Announcing the release of Apache Samza 0.13.1
Announcing the release of Apache Samza 0.13.1
We are very excited to announce the release of Apache Samza 0.13.1
Samza has been powering real-time applications in production across several large companies (including LinkedIn, Netflix, Uber) for years now. Samza provides leading support for large-scale stateful stream processing with
- First class support for local state (with RocksDB store). This allows a stateful application to scale up to 1.1 Million events/sec on a single machine with SSD.
- Support for incremental checkpointing of state instead of full snapshots. This enables Samza to scale to applications with very large state.
- A fully pluggable model for input sources (e.g. Kafka, Kinesis, DynamoDB streams etc.) and output systems (HDFS, Kafka, ElastiCache etc.).
- A fully asynchronous programming model that makes parallelizing remote calls efficient and effortless.
- High level API for expressing complex stream processing pipelines in a few lines of code.
- Flexible deployment model for running the the applications in any hosting environment and with cluster managers other than YARN.
- Features like canaries, upgrades and rollbacks that support extremely large deployments with minimal downtime.
Enhancements, Upgrades and Bug Fixes
This is a stability release to make Samza as an embedded library production ready. Samza as a library is part of Samza’s Flexible Deployment model; release fixes a number of outstanding bugs includes the following enhancements to existing features:
- Standalone
- SAMZA-1165 Cleanup data created by ZkStandalone in ZK
- SAMZA-1324 Add a metrics reporter lifecycle for JobCoordinator component of StreamProcessor
- SAMZA-1336 Standalone session expiration propagation
- SAMZA-1337 LocalApplicationRunner supports StreamTask
- SAMZA-1339 Add standalone integration tests
- General
- SAMZA-1282 Fix killed leader process issue when spinning up more containers than the number of tasks kills leader
- SAMZA-1340 StreamProcessor does not propagate container failures from StreamTask
- SAMZA-1346 GroupByContainerCount.balance() should guard against null LocalityManager
- SAMZA-1347 GroupByContainerIds NPE if containerIds list is null
- SAMZA-1358 task.class empty string should be ignored when app.class is configured
- SAMZA-1361 OperatorImplGraph used wrong keys to store/retrieve OperatorImpl in the map
- SAMZA-1366 ScriptRunner should allow callers to control the child process environment
- SAMZA-1384 Race condition with async commit affects checkpoint correctness
- SAMZA-1385 Fix coordination issues during stream creation in LocalApplicationRunner
Overall, 29 JIRAs were resolved in this release.
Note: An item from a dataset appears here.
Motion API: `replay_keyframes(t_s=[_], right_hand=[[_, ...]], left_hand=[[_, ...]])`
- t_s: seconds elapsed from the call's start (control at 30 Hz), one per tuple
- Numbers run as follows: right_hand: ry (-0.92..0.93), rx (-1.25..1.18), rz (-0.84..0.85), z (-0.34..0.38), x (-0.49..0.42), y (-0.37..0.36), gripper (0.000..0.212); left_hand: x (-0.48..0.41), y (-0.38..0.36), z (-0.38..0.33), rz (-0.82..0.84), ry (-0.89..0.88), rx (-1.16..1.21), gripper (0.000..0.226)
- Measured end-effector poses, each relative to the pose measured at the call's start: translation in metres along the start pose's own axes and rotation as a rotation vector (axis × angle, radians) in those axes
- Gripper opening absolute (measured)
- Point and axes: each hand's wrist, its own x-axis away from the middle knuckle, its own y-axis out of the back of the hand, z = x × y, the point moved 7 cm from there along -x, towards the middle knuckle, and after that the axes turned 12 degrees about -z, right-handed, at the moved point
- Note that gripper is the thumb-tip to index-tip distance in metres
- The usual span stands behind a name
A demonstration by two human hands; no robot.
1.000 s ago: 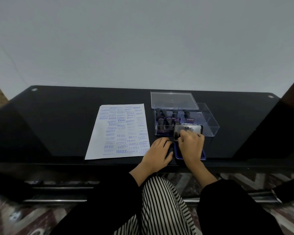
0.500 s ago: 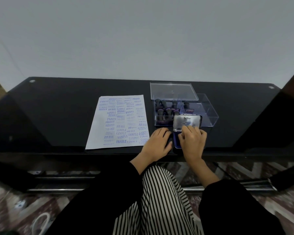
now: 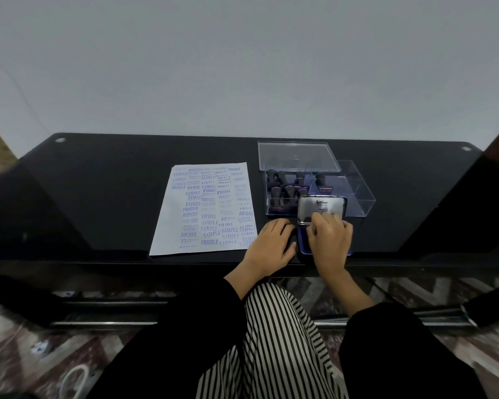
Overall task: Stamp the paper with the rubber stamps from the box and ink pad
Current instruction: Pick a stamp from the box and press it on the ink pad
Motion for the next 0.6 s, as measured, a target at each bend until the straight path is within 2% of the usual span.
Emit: replay_keyframes(t_s=[0.23, 0.33, 0.5, 0.6], right_hand=[[0.046, 0.01, -0.137, -0.003, 0.015, 0.01, 0.028], [0.03, 0.005, -0.08, -0.001, 0.005, 0.007, 0.032], [-0.014, 0.019, 0.106, 0.005, -0.016, -0.01, 0.04], [-0.028, 0.012, 0.134, 0.005, -0.018, -0.013, 0.039]], left_hand=[[-0.001, -0.001, 0.0, -0.017, -0.013, -0.004, 0.064], [-0.001, -0.001, -0.001, -0.017, -0.015, 0.002, 0.065], [0.0, 0.001, -0.002, -0.028, -0.017, 0.018, 0.063], [0.0, 0.001, -0.002, -0.03, -0.017, 0.024, 0.061]])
A source download of the 0.13.1 release is available here. The release JARs are also available in Apache’s Maven repository. See Samza’s download page for details and Samza’s feature preview for new features. We requires JDK version newer than 1.8.0_111 when running 0.13.1 release for users who are using Scala 2.12.
Community Developments
We’ve made great community progress since the last release (0.13.0). We presented Samza high level API features at the Cloud+Data NEXT Conference 2017 held in Silicon Valley, USA, and also gave a talk regarding the key features (Secret Kung Fu) of Samza at ArchSummit 2017 in Shenzhen, China, and a detailed study of stateful stream processing in VLDB 2017. Here are the details to these conferences.
- July 15, 2017 - Unified Processing with the Samza High-level API (Cloud+Data NEXT Conference, Silicon Valley) slides
- July 7, 2017 - Secret Kung Fu of Massive Scale Stream Processing with Apache Samza - Xinyu Liu [ArchSummit, Shenzhen, 2017]
- Aug 28, 2017 - Samza: Stateful Scalable Stream Processing at LinkedIn - Kartik Paramasivam (ACM VLDB, Munich, 2017)
In industry, Samza got new adopters, including Redfin and VMWare. As future development, we are continuing working on improving the new High Level API and flexible deployment features. Here is the list of the tasks for upcoming features and improvements.
Contribute
It’s a great time to get involved. You can start by reviewing the tutorials, signing up for the mailing list, and grabbing some newbie JIRAs.
I’d like to close by thanking everyone who’s been involved in the project. It’s been a great experience to be involved in this community, and I look forward to its continued growth.